# THE TASK:
Could the lines from the one with "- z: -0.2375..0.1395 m" through the end of the listing be restated exactly, with nothing else included?

# DATA BLOCK:
== Segment start ==
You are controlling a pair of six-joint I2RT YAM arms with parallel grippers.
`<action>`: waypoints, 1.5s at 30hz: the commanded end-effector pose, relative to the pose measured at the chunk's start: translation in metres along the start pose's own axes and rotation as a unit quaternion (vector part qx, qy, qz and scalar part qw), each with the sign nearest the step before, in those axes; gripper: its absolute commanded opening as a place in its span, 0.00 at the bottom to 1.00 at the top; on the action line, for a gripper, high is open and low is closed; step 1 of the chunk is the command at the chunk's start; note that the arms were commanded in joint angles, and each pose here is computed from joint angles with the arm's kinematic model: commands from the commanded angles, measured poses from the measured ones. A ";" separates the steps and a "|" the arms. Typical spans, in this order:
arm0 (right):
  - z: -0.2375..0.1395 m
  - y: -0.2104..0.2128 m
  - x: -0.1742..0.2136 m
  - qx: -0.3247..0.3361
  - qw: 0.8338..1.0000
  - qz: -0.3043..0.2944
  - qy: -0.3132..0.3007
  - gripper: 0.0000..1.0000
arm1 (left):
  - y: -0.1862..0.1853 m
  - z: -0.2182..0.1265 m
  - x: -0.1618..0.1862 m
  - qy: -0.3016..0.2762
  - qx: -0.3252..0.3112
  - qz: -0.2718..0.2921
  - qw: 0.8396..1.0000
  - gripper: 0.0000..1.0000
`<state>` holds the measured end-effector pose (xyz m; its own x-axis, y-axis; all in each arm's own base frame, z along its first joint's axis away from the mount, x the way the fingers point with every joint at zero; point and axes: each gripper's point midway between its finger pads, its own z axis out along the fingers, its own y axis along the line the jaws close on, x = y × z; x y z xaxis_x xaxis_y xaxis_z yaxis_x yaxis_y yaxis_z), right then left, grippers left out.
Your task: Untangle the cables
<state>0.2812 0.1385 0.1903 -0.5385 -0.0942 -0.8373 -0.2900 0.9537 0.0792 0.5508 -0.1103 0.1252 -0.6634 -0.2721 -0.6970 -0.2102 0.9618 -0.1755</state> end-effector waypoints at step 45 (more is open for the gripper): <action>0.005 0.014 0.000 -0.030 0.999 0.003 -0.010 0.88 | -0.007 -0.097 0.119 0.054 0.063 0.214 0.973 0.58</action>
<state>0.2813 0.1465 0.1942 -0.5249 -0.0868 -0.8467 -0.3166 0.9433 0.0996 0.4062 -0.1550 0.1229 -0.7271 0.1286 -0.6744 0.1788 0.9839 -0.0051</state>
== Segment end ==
# SOLUTION TO THIS EXERCISE:
  - z: -0.2375..0.1395 m
  - y: -0.2104..0.2128 m
  - x: -0.1742..0.2136 m
  - qx: -0.3247..0.3361
  - qw: 0.8338..1.0000
  - qz: -0.3043..0.2944
  - qy: -0.3132..0.3007
  - gripper: 0.0000..1.0000
arm1 (left):
  - y: -0.1862..0.1853 m
  - z: -0.2182..0.1265 m
  - x: -0.1618..0.1862 m
  - qy: -0.3016..0.2762
  - qx: -0.3252..0.3112
  - qz: -0.2718..0.2921
  - qw: 0.8396..1.0000
  - gripper: 0.0000..1.0000
`<state>` holds the measured end-effector pose (xyz m; its own x-axis, y-axis; all in each arm's own base frame, z along its first joint's axis away from the mount, x the way the fingers point with every joint at zero; point and axes: each gripper's point midway between its finger pads, its own z axis out along the fingers, its own y axis along the line the jaws close on, x = y × z; x y z xaxis_x xaxis_y xaxis_z yaxis_x yaxis_y yaxis_z), right then left, grippers left out.
Your task: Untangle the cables
<state>0.2812 0.1385 0.1903 -0.5385 -0.0942 -0.8373 -0.2900 0.9537 0.0792 0.5508 -0.1103 0.1252 -0.6634 -0.2721 -0.6970 -0.2102 0.9618 -0.1755</state> end-effector waypoints at step 45 (more is open for the gripper): <action>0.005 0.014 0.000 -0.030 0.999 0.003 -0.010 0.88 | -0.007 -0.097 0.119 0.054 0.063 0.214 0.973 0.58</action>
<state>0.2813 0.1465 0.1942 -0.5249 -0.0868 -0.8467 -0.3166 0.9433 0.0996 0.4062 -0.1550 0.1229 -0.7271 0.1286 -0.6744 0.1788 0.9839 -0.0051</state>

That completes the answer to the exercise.